With this bizarro depiction of jihadists-as-swashbucklers, Lt. Col. David Kilcullen, an Australian Army officer "on loan" to the U.S. government, should probably have been sent back with: "And I suppose if you had been a German during a certain world war, you would have been a Nazi, eh? Who more than those Third Reich 'guys' wanted to be in 'the big movement of history'? Grr. Thanks, mate, but no thanks. Go play Abu Robin al-Hood down under."

Of course, Col. Kilcullen made his outrageous comment almost six months ago to the New Yorker's George Packer and is still on the job. But when a key counterinsurgency advisor in Iraq identifies with jihadists, it's not just a matter of surrealism -- hallucinations -- at the top. As they say at NASA when things are about to fall out of the sky: Houston, we've got a problem.

Why? Such remarks convey either non-comprehension or indifference to the evil nature of jihad. Or both. Such neutrality, if that's the word for it, also marks Col. Kilcullen's discussion of his big, formative idea: lessons drawn from what he refers to as "an Islamic insurgency in West Java and a Christian-separatist insurgency in East Timor." In the latter case, the language is jarring for what Serge Trifkovic has described this way: "In the motivation, patterns, and perceptions of the actors on the ground -- killers and victims alike -- East Timor was an Islamic jihad against Christian infidels" that left as many as 200,000 East Timorese dead.

In Col. Kilcullen's Islam-blind view of the world, such events become plain-vanilla conflicts without moral distinction, differentiated only by the advent of global media coverage -- a large obstacle, he maintains, to winning counterinsurgencies. Indeed, he compares Indonesia's role in East Timor (where Indonesia ultimately failed, he says, due to global media) with the U.S. role in Iraq. This is a weirdly shocking way to see the American struggle against varyingly jihadist factions -- particularly for someone advising the U.S. military.

It's hard to say what's worse: ignorance of jihad, for which there's no excuse at this advanced stage of war, or indifference to it, for which there's never an excuse. Both attitudes deeply imbue U.S. war policy. As Col. Kilcullen would (and has) put it, "the Islamic bit is secondary." Far more important to this Australian anthropologist are what he calls "social networks." Mr. Packer writes: "He noted that all fifteen Saudi [September 11] hijackers had trouble with their fathers." Oh, brother -- as if half the people in the world don't have trouble with their fathers (but don't hijack airplanes for Allah).

The New Yorker story continues: Although "radical ideas" lead young men to become jihadists, "the reasons they convert, Kilcullen said, are more mundane and familiar: family, friends, associates."

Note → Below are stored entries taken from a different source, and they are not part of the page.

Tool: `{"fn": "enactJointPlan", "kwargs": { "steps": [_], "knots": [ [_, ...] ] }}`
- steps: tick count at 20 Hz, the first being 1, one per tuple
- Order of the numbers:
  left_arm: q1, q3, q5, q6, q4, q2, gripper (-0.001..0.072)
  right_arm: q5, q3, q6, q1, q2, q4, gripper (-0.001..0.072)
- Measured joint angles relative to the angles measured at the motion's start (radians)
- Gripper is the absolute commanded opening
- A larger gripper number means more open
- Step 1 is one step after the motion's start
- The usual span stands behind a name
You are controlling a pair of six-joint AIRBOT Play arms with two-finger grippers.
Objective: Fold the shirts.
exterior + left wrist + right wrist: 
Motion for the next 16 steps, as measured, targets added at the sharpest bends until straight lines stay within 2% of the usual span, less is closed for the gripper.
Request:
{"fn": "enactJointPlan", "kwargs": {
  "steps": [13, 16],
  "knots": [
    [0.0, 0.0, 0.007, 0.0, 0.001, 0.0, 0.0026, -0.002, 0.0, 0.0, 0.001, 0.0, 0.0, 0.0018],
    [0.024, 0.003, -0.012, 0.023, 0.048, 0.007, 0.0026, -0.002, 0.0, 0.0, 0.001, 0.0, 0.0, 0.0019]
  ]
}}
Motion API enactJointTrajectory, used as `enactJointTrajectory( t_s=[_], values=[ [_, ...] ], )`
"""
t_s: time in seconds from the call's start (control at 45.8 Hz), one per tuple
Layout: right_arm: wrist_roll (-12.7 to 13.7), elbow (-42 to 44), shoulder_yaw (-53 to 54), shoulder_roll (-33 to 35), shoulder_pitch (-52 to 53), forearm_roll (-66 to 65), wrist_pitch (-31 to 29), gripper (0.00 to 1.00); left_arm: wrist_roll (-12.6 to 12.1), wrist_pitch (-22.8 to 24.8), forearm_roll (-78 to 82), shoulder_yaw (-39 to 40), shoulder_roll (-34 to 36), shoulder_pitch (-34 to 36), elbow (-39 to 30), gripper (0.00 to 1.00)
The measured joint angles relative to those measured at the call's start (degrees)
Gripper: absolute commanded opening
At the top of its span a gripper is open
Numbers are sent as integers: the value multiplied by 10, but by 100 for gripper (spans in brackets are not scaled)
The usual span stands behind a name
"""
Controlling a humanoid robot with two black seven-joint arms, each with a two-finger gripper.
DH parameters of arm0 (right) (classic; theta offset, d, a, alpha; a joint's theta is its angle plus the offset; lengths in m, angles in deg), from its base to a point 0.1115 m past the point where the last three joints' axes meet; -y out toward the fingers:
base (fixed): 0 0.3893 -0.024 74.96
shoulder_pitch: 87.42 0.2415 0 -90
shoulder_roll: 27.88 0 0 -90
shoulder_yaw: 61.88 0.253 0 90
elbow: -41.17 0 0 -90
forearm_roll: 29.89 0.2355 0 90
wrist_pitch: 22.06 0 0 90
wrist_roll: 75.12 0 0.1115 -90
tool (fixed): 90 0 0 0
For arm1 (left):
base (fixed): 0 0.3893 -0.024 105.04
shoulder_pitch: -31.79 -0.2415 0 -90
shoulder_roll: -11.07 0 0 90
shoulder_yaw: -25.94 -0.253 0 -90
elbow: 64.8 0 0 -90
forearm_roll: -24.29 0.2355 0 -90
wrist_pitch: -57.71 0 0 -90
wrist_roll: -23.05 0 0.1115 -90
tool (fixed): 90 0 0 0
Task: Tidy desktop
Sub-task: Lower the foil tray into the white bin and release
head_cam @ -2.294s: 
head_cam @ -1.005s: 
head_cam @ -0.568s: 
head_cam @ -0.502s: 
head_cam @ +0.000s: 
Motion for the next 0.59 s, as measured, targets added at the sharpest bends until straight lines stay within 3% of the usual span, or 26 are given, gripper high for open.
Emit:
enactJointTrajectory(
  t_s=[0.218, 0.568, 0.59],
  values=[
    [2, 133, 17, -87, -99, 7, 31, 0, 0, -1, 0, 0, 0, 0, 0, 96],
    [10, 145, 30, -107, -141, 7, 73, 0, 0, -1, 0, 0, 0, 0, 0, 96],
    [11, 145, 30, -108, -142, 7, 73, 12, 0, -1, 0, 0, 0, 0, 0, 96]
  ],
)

Sounds like our problem is a cell phone calling plan, not jihadist Islam. Little wonder Col. Kilcullen is also down on the phrase "war on terror." That's because, as Mr. Packer writes, the concept (elliptical as it is) "suggests an undifferentiated enemy" engaged in global jihad. Col. Kilcullen strives to "disaggregate" insurgencies by disconnecting the Islamic dots linking various terror-states and terrorists. He prefers to see jihadist movements in terms of so many local grievances. It's as if he has taken the defunct Bush doctrine "You're with us or you're against us" and changed it to: "You're really not with anyone, and certainly not anyone Islamic."

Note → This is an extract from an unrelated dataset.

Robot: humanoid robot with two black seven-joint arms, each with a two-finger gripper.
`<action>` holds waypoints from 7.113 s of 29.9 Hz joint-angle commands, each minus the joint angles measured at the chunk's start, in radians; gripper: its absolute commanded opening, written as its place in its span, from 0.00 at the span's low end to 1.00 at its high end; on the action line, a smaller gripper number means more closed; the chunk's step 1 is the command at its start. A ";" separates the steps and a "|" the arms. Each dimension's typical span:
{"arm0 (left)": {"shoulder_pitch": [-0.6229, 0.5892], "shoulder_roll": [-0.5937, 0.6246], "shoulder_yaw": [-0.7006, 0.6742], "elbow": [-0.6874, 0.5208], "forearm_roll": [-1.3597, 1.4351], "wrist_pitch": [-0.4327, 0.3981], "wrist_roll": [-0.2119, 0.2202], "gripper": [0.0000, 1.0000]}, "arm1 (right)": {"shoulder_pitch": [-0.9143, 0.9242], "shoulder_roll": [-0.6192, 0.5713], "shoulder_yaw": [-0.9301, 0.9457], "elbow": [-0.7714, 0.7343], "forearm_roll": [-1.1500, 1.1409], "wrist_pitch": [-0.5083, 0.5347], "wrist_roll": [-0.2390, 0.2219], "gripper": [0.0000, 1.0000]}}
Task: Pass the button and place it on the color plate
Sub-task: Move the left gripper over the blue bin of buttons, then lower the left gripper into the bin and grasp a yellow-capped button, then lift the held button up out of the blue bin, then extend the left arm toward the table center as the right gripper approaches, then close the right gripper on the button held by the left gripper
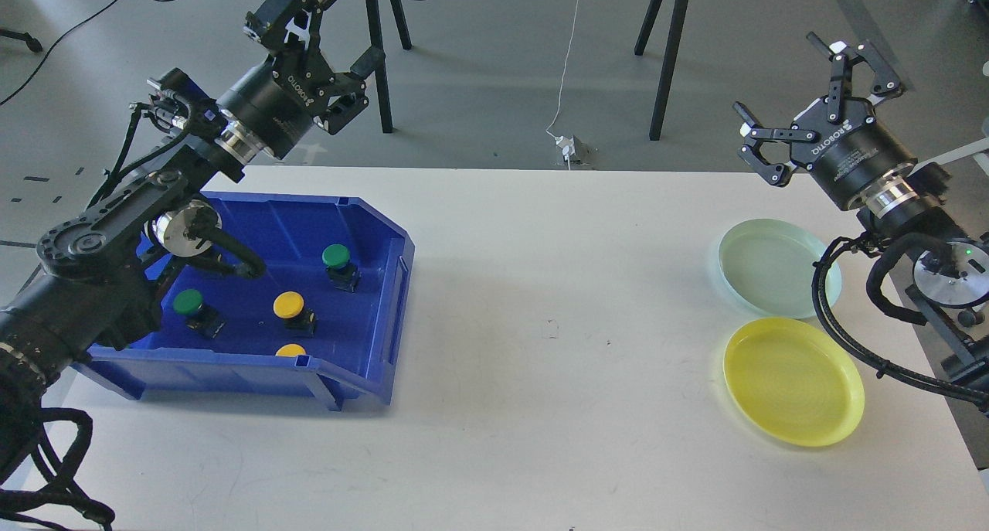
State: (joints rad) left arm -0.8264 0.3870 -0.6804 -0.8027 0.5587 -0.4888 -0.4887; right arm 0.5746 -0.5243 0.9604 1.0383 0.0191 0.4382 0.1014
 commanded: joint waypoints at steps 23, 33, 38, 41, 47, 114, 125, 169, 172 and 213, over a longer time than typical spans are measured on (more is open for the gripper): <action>0.205 0.330 -0.171 -0.588 0.042 0.000 0.000 0.99 | -0.007 -0.028 0.014 -0.004 0.001 -0.032 0.006 0.99; -0.322 0.682 0.535 -0.628 0.651 0.000 0.000 0.99 | -0.032 -0.028 0.014 -0.004 0.001 -0.032 0.008 0.99; -0.459 0.675 0.766 -0.592 0.848 0.000 0.000 1.00 | -0.039 -0.029 0.014 -0.006 0.001 -0.032 0.009 0.99; -0.459 0.626 0.829 -0.518 0.960 0.000 0.000 0.99 | -0.042 -0.039 0.014 -0.004 0.001 -0.032 0.009 0.99; -0.436 0.506 0.921 -0.325 1.021 0.007 0.000 0.99 | -0.050 -0.042 0.014 -0.012 0.001 -0.032 0.009 0.99; -0.212 0.196 0.920 0.057 1.009 0.050 0.000 0.66 | -0.111 -0.056 0.021 -0.024 0.001 -0.030 0.015 0.99; -0.211 0.200 0.923 0.054 1.021 0.050 0.000 0.40 | -0.118 -0.056 0.021 -0.023 0.002 -0.030 0.015 0.99; -0.126 0.036 0.374 -0.385 0.234 0.022 0.000 0.05 | -0.400 -0.137 0.014 0.506 -0.306 -0.021 0.182 0.99; -0.128 0.030 0.380 -0.385 0.236 0.024 0.000 0.05 | -0.398 -0.138 -0.014 0.562 -0.317 -0.018 0.207 0.99; -0.137 0.026 0.381 -0.380 0.239 0.018 0.000 0.06 | -0.064 -0.079 -0.316 0.471 -0.321 -0.012 0.218 0.79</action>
State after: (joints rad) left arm -0.9631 0.4126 -0.2992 -1.1827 0.7977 -0.4709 -0.4887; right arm 0.5122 -0.6042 0.6442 1.5079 -0.3030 0.4264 0.3173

To what end? Difficult to say, particularly when, according to the New Yorker, his example of "disaggregation" is the Indonesian province of Aceh. Here, he maintains, Western tsunami aid and resentment of outsiders prevented Aceh from "becoming," as the article put it, "part of the global jihad" a funny sort of victory to claim in a place where, increasingly, Shariah rules.

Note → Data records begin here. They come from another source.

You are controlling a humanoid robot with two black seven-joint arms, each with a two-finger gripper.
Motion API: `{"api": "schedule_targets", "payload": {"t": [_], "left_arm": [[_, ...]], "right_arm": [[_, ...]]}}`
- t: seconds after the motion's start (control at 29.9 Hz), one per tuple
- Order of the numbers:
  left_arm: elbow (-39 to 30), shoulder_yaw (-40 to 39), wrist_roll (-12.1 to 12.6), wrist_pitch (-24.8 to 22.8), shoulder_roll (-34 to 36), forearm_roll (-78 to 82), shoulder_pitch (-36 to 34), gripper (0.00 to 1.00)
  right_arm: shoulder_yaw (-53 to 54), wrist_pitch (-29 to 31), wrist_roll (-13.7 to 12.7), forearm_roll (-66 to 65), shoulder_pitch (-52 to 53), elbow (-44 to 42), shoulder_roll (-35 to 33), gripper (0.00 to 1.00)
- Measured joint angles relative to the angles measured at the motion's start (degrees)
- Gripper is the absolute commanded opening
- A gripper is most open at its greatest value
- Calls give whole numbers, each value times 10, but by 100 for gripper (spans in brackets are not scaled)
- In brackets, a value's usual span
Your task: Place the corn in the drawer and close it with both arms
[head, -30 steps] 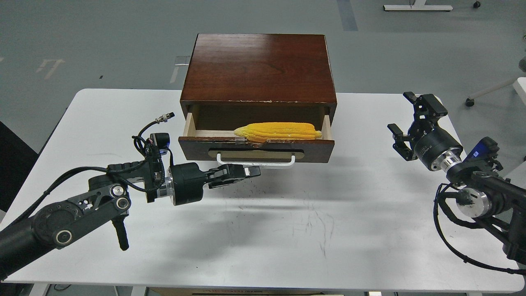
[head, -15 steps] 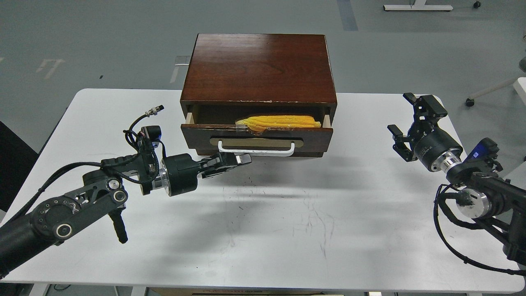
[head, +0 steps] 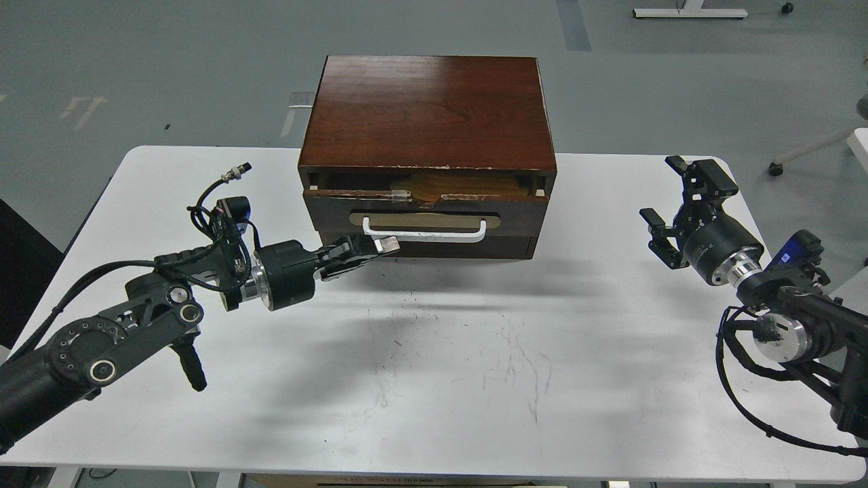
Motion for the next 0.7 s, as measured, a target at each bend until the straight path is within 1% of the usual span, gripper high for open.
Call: {"api": "schedule_targets", "payload": {"t": [0.3, 0.7], "left_arm": [[19, 0, 1, 20, -18, 1, -3, 0], [33, -1, 2, 39, -25, 0, -8, 0]], "right_arm": [[0, -1, 0, 0, 0, -1, 0, 100], [0, -1, 0, 0, -3, -1, 0, 100]]}}
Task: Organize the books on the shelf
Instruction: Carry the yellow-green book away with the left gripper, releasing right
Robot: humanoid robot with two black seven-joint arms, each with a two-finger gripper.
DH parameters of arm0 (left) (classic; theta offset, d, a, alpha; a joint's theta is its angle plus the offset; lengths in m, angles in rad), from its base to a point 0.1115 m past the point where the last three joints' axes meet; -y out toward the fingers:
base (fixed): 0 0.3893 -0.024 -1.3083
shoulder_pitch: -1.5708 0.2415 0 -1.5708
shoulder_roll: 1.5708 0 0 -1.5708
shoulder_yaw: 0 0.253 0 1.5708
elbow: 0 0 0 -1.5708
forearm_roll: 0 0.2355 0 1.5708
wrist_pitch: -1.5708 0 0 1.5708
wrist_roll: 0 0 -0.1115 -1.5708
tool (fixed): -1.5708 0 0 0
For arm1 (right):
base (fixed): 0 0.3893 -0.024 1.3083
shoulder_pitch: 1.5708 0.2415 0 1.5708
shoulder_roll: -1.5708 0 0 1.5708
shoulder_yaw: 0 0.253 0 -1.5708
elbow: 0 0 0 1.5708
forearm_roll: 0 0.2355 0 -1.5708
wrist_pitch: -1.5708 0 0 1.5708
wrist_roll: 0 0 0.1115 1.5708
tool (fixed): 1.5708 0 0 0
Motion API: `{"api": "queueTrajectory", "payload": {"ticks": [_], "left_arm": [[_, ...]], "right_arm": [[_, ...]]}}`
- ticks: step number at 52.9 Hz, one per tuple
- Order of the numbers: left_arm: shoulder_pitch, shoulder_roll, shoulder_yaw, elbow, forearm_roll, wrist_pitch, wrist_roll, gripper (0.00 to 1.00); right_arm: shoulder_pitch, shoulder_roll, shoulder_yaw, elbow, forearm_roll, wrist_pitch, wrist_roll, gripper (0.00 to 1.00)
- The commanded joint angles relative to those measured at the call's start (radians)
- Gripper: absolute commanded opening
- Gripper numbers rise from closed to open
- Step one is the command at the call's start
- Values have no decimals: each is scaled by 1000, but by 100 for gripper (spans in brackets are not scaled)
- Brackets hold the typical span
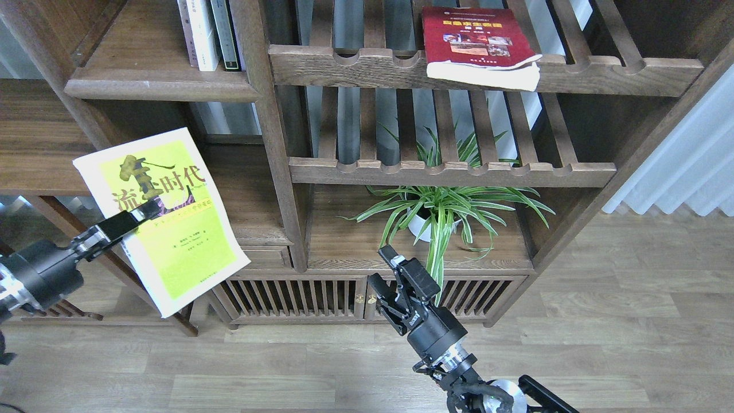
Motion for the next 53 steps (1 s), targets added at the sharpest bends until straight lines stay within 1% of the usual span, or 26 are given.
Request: {"api": "queueTrajectory", "payload": {"ticks": [1, 17, 23, 33, 34, 43, 50, 53], "left_arm": [[-6, 4, -65, 0, -4, 0, 0, 5], [-48, 6, -160, 9, -6, 0, 0, 6], [-81, 7, -180, 26, -6, 0, 0, 6], [-169, 9, -195, 49, -7, 0, 0, 6], [-192, 9, -198, 51, -9, 0, 0, 7], [-242, 3, -210, 74, -9, 0, 2, 7], [-319, 7, -213, 109, -7, 0, 5, 7], [-370, 7, -210, 130, -1, 0, 5, 7]], "right_arm": [[-1, 0, 0, -5, -8, 0, 0, 94], [0, 0, 0, -11, -20, 0, 0, 94], [0, 0, -2, -13, -20, 0, 0, 94], [2, 0, -6, -16, -22, 0, 0, 94], [2, 0, -8, -16, -22, 0, 0, 94], [3, 0, -9, -16, -22, 0, 0, 94], [3, 0, -11, -16, -22, 0, 0, 94], [5, 0, -12, -16, -25, 0, 0, 94]]}}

Of course, maybe the man "disaggregates" Shariah, too, reducing it to so many differentiated social networks. Just the thing, as Col. Kilcullen might say, for family, friends and associates with that jihadist sense of adventure.
Posted by: ryuge || 06/01/2007 06:56 || Comments || Link || [6 views] Top|| File under:

#1  Is Kilcullen correct? Is the "wanting to be a part of the movement" as big a factor in joining the jihadists as religious conviction?
If so, that changes what sort of propaganda campaign we need to wage--focus on the "jihadist on Muslim" violence to make it look less like an adventure against the great satan and more like gangsterism, for example. Knowing your enemy is very useful.
And if I were talking about "disaggregation" I would _not_ talk about ongoing campaigns, but about something relatively innocuous and irreversible.
The quotes given don't convince me that Kilcullen is "neutral." On the contrary, if he is on our side (and since Petraeus trusts him I suspect he is), then he may be an extremely useful ally.
Posted by: James || 06/01/2007 9:46 Comments || Top||

#2  What else is there for third world muslim men to do (30-40% unemployment, abject poverty, martyrdom on the horizon, spreading Allan's will, memorizing the Koran 24/7)? What would you choose?

Don't you have to have your counter-insurgency people get down in the muck to figure out what makes the jihadis tick, besides the time bomb?

"Such remarks convey either non-comprehension or indifference to the evil nature of jihad."

Here's the problem, IMO. Jihadi's aren't going to see the light. Our morals/set of beliefs are so different from the follower's of Allan that breaking it down into a good vs. evil choice is unproductive for a counter-insurgency fighter in figuring out how to break them.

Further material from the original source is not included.